## Exercise brief:
Copy each line of the following material that has the string "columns".

## Dataset section:
★ ★ ★ ★
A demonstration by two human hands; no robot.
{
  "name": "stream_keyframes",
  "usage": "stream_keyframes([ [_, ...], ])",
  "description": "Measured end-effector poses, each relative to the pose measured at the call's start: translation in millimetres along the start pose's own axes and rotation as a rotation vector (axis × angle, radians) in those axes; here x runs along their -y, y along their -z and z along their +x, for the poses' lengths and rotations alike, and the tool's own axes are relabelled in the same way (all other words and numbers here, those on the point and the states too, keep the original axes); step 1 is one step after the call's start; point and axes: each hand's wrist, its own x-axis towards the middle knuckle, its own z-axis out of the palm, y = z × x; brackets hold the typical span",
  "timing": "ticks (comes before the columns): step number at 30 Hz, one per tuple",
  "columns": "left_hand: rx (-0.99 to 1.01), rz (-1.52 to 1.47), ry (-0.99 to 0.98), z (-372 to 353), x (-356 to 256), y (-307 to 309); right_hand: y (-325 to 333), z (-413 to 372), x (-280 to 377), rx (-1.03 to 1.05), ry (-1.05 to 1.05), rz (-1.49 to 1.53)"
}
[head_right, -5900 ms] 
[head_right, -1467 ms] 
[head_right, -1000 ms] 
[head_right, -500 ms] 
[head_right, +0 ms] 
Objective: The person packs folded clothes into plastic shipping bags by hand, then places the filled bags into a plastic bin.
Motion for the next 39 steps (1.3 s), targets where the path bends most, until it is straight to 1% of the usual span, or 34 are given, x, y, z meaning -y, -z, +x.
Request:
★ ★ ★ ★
## Output of the exercise:
  "timing": "ticks (comes before the columns): step number at 30 Hz, one per tuple",
  "columns": "left_hand: rx (-0.99 to 1.01), rz (-1.52 to 1.47), ry (-0.99 to 0.98), z (-372 to 353), x (-356 to 256), y (-307 to 309); right_hand: y (-325 to 333), z (-413 to 372), x (-280 to 377), rx (-1.03 to 1.05), ry (-1.05 to 1.05), rz (-1.49 to 1.53)"

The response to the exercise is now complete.